High-energy "II"Posted by Jan R. on 11/30/04 at 11:28 (164956)
Have a look on what is really 'hig-energy':
New bone formation by extracorporeal shock wavesDependence of induction on energy flux density.
Maier M, Hausdorf J, Tischer T, Milz S, Weiler C, Refior HJ, Schmitz C.
Orthopade. 2004 Oct 13; [Epub ahead of print]
BACKGROUND. The purpose of this study was to test the hypothesis that shock waves can induce new bone formation even without cortical fractures and periosteal detachment as suggested in the literature.
METHODS. Extracorporeal shock waves with energy flux densities between 0 mJ/mm² (sham treatment) and 1.2 mJ/mm² were applied in vivo to the distal femoral region of rabbits (1500 pulses at 1 Hz frequency each). Oxytetracycline was injected on days 5-9 and the animals were sacrificed on day 10. Sections of both femora of all animals were investigated with broadband fluorescence microscopy and contact microradiography for new periosteal and endosteal bone, periosteal detachment, cortical fractures, and trabecular bone with callus.
RESULTS. Shock waves with high-energy flux densities of 0.9 mJ/mm² and 1.2 mJ/mm² resulted in new periosteal bone formation in the presence of cortical fractures and periosteal detachment. After application of shock waves with energy flux density of 0.5 mJ/mm², clearly detectable signs of new periosteal bone formation were observed without cortical fractures or periosteal detachment.
Detection of bone fragments in pulmonary vessels following extracorporeal shock wave application to the distal femur in an in-vivo animal model
Maier M, Freed JA, Milz S, Pellengahr C, Schmitz C.
Z Orthop Ihre Grenzgeb. 2003 Mar-Apr;141(2):223-6.
AIM: In urology, single cases of lethal pulmonary embolism following extracorporeal shock wave application to renal concrements have been reported. Therefore, lungs of rabbits were histopathologically investigated following extracorporeal shock wave application to the femur.
METHOD: In 8 mature Chinchilla-Bastard rabbits, shock wave application to one distal femur was performed with energy flux density of 0.9 mJ/mm². In another 6 rabbits, sham-treatment (0 mJ/mm²) to one distal femur was performed. 6 weeks later, the animals were sacrificed and their lungs were blindly investigated by an independent pathologist.

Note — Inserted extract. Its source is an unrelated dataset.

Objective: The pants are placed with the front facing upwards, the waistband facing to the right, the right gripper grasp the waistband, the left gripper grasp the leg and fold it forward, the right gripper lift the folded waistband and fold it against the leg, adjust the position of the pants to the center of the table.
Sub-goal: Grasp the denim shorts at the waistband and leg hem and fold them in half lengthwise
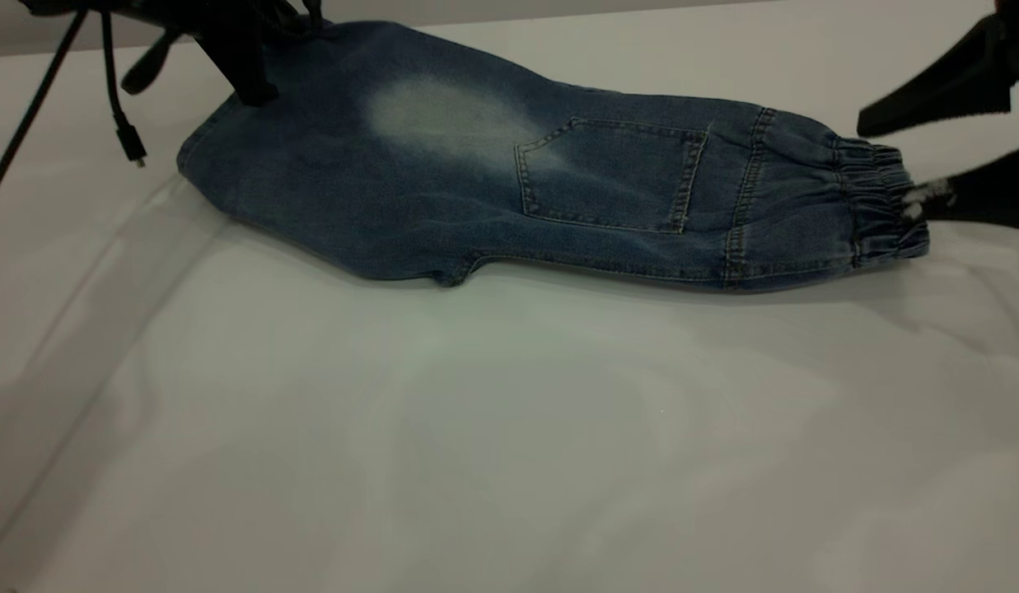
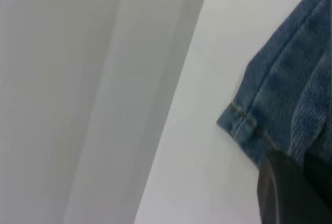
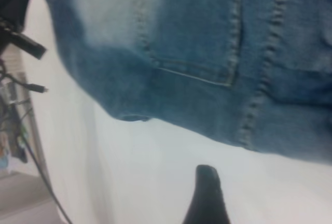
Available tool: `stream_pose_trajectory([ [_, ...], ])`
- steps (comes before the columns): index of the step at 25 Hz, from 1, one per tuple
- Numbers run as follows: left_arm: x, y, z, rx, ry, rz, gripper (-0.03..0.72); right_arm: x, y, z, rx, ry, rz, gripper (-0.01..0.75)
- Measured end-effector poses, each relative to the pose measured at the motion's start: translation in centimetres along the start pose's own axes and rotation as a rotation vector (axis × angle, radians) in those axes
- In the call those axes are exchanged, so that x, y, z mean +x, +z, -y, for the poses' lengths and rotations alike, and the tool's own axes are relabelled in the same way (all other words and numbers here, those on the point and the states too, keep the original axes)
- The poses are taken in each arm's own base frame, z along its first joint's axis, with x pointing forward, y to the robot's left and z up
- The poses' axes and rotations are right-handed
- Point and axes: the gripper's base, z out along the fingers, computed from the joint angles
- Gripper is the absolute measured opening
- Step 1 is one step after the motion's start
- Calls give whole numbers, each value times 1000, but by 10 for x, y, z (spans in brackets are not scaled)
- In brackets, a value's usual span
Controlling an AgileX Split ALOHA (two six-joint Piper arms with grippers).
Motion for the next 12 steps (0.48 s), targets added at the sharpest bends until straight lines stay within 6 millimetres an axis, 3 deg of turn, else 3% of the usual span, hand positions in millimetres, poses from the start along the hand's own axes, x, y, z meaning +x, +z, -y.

RESULTS: In 7 out of the 8 treated animals (0.9 mJ/mm²) but in none of the sham-treated controls, patchy discolorations of the surface of the lung were observed. Furthermore, in 6 out of the 8 treated animals but in none of the sham-treated controls, bony fragments with signs of resorption were observed in lung vessels.
Substance P and prostaglandin E2 release after shock wave application to the rabbit femur.
Maier M, Averbeck B, Milz S, Refior HJ, Schmitz C.
Clin Orthop. 2003 Jan;(406):237-45.
The biologic action of extracorporeal shock wave application on the musculoskeletal system is poorly understood. To prove the hypothesis that alterations of tissue concentrations of substance P and prostaglandin E(2) are involved in the biologic action of shock waves, extracorporeal shock waves with energy flux density of 0.9 mJ/mm² (1500 pulses at 1/second) were applied in vivo to the distal femur of rabbits. The concentrations of substance P and prostaglandin E2 eluted from the periosteum of the femur were measured.
Compared with the untreated contralateral hindlimbs, substance P release from the periosteum from the femur was increased 6 hours and 24 hours after extracorporeal shock wave application, but was decreased 6 weeks after extracorporeal shock wave application. By contrast, extracorporeal shock wave application did not result in altered prostaglandin E2 release from the periosteum from the femur. Remarkably, there was a close relationship between the time course of substance P release found here, and the well-known clinical time course of initial pain occurrence and subsequent pain relief after extracorporeal shock wave application to tendon diseases. Accordingly, substance P might be involved in the biologic action of extracorporeal shock wave application on tissue of the musculoskeletal system.
Re: High-energy "II"Dr. Z on 11/30/04 at 11:53 (164958)
Thanks for the article. Could you tell me if you treat Insertional tenopathy without calicification ie supraspinatis tendinosis with ESWT. What kind of results.?
Re: High-energy "II"Jan R. on 12/01/04 at 03:59 (165009)
No, I do not treat insertional tendopathies at the shoulder if there is no calcium deposit.
This diagnosis 'insertional tendopathies at the shoulder' is hard to verify, and there are probably multiple factors responsible for unspecific shoulder pain: rotator cuff, biceps tendon, subacromial space etc.
If you manage to rule out these differential diagnoses then ESWT may be beneficial.
For recalcitrant heel pain and tennis elbow I require x-rays and MRI for all patients before deciding that ESWT is a reasonable approach or whether surgery is my recommendation.